Crossing over occurs between equivalent portions of two nonsister chromatids.
Each chromatid contains a single molecule of DNA. So the problem of crossing over is really a problem of swapping portions of adjacent DNA molecules.
It must be done with great precision so that neither chromatid gains or loses any genes. In fact, crossing over has to be sufficiently precise that not a single nucleotide is lost or added at the crossover point if it occurs within a gene. Otherwise a frameshift would result and the resulting gene would produce a defective product or, more likely, no product at all.
How do nonsister chromatids ensure that crossing over between them will occur without the loss or gain of a single nucleotide? One plausible mechanism for which there is considerable laboratory evidence postulates the following events.

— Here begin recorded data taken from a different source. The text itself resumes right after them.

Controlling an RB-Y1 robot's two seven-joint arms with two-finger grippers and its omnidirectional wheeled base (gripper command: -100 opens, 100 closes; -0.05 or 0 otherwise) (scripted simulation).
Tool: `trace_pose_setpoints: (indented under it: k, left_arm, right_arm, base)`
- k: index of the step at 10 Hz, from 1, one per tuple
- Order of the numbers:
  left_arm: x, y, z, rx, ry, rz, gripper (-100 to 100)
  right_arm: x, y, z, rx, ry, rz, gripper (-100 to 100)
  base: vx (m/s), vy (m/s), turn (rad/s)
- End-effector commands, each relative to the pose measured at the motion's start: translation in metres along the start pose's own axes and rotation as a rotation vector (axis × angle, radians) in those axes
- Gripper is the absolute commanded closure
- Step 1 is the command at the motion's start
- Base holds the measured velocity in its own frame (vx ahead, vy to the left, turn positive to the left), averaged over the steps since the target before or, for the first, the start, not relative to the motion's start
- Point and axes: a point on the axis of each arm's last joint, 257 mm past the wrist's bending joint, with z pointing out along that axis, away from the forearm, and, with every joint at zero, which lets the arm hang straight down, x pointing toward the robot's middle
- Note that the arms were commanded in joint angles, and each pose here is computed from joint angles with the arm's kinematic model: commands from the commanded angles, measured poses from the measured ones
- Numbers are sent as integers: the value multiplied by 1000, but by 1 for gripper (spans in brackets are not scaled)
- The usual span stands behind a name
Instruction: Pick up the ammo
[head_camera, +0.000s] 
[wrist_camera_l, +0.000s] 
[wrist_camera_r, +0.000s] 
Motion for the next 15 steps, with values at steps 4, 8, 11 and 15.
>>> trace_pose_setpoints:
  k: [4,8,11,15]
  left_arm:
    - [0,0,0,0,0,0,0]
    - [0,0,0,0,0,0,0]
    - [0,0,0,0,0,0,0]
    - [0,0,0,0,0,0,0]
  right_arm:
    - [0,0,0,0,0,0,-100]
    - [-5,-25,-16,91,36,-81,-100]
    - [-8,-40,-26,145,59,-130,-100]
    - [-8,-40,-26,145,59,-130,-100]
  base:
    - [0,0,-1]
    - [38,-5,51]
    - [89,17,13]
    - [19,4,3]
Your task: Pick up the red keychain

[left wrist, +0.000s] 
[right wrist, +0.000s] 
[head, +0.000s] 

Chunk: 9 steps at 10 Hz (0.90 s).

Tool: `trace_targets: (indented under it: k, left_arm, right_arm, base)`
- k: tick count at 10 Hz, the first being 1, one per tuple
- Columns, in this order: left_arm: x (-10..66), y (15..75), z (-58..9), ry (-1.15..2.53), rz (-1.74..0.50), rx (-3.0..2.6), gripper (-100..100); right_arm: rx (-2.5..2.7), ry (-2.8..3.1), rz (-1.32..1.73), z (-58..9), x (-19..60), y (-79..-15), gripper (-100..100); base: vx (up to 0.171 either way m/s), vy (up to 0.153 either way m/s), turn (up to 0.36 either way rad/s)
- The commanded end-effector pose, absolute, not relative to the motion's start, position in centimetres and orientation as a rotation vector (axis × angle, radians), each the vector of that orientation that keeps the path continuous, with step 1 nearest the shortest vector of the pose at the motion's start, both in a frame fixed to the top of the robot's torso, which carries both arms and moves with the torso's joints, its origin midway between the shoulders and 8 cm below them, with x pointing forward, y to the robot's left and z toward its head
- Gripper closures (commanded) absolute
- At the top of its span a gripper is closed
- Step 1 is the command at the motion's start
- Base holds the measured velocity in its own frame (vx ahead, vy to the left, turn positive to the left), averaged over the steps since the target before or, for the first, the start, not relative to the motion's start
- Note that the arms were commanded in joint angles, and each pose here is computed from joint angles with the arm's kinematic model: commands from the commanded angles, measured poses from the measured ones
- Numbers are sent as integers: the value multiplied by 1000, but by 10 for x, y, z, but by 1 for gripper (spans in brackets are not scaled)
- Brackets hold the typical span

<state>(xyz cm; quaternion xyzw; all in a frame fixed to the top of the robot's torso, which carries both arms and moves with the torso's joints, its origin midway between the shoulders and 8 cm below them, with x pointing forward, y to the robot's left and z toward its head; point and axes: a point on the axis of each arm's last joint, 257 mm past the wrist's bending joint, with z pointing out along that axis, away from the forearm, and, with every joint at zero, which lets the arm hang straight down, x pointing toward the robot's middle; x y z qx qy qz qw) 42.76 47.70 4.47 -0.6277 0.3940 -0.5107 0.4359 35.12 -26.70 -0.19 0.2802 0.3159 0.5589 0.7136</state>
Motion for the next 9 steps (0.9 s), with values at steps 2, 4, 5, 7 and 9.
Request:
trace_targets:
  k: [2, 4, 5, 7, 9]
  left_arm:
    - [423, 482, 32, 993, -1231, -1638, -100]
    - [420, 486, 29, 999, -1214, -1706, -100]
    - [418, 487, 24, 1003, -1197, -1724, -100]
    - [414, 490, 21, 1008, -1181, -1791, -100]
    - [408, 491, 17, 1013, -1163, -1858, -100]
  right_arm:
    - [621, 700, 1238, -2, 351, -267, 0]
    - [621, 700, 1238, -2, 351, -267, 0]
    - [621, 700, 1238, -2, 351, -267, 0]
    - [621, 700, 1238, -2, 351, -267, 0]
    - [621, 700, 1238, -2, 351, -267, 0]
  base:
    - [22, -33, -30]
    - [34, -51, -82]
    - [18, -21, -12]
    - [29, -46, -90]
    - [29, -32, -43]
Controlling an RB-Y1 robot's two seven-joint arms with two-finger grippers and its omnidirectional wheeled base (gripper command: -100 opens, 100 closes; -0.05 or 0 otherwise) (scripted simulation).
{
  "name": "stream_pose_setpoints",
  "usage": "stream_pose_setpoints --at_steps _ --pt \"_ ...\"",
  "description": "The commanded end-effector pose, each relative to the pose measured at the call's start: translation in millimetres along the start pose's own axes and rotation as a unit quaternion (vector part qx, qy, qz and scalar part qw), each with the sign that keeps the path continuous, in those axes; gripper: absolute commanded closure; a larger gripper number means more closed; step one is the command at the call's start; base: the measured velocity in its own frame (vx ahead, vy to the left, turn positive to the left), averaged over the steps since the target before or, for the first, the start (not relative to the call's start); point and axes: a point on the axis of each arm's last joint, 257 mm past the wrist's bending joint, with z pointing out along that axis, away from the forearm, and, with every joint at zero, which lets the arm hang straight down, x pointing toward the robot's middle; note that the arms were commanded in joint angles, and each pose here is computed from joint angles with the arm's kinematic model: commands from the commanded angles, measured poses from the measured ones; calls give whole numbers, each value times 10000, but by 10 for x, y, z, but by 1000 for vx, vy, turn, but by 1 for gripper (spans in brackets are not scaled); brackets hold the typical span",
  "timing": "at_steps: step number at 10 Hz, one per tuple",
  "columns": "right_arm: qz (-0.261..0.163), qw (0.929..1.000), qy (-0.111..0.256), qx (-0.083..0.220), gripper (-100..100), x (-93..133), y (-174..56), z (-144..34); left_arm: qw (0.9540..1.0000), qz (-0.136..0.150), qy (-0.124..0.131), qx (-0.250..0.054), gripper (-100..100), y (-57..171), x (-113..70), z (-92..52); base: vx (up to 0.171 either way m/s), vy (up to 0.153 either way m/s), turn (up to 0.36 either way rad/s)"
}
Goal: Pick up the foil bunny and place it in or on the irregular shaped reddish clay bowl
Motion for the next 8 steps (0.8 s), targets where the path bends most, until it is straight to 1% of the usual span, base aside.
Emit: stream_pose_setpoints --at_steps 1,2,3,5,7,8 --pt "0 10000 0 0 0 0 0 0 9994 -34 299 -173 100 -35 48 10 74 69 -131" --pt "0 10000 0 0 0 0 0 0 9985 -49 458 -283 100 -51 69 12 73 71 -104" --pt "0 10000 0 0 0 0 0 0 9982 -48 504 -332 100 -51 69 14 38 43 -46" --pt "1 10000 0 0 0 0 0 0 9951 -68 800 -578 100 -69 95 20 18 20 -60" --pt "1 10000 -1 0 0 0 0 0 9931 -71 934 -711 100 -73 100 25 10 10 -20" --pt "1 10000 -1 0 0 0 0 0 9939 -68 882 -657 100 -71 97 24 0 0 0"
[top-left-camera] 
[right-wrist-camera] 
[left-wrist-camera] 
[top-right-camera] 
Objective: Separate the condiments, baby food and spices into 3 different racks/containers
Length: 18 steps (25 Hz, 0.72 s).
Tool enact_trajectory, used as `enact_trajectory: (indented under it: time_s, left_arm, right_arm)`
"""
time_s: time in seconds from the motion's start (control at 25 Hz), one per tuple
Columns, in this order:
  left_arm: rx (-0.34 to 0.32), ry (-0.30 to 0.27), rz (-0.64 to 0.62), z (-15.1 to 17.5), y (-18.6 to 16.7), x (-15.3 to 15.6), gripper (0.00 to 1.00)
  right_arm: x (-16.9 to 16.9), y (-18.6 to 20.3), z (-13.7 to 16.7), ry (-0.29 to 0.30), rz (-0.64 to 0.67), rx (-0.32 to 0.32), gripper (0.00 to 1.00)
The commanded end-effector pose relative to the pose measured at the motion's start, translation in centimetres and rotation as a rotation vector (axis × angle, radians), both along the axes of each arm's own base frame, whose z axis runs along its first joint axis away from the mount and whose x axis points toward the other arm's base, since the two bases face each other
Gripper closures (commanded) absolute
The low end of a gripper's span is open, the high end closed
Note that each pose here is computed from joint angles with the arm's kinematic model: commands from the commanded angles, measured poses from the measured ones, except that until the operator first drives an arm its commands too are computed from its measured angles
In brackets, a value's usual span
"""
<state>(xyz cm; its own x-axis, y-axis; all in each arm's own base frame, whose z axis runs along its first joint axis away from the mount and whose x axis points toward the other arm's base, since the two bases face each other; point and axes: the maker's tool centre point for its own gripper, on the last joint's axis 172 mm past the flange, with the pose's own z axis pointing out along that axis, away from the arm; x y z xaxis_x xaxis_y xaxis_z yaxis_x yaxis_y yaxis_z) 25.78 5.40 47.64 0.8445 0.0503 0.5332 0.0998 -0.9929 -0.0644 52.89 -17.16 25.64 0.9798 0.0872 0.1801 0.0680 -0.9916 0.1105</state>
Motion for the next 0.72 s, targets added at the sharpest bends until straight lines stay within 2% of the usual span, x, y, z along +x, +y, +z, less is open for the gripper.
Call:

Figure 8.2.1 DNA Recombination
Note that each recombinant DNA molecule includes a region where nucleotides from one of the original molecules are paired with nucleotides from the other. But no matter. The need for a smooth double helix guarantees that each exchange takes places without any gain or loss of nucleotides. So long as the total number of nucleotides in each strand and the complementarity (A-T, C-G) is preserved, this "heteroduplex" region (which may extend for hundreds of base pairs) will only rarely have genetic consequences.
And these may, in fact, be helpful because the synthesis of a short stretch of DNA using the template provided by the other chromatid also provides a mechanism for repairing any damage that might have been present on the "invading" strand of DNA. If the cut in the molecule 1 occurs in the region of a mutation, the damaged or incorrect nucleotides can be digested away. Refilling the resulting gap, using the undamaged molecule 2 as the template, repairs the damage to molecule 1.
Why should the cutting and ligation be limited to the strands shown? They are not. Half the time the cutting and ligating rejoins the original parental arms. In these cases, no crossover takes place. The only genetic change that might have occurred is a transfer of some genetic information in the heteroduplex region.
So crossing over not only provides a mechanism for genetic recombination during meiosis but also provides a means of repairing damage to the genome.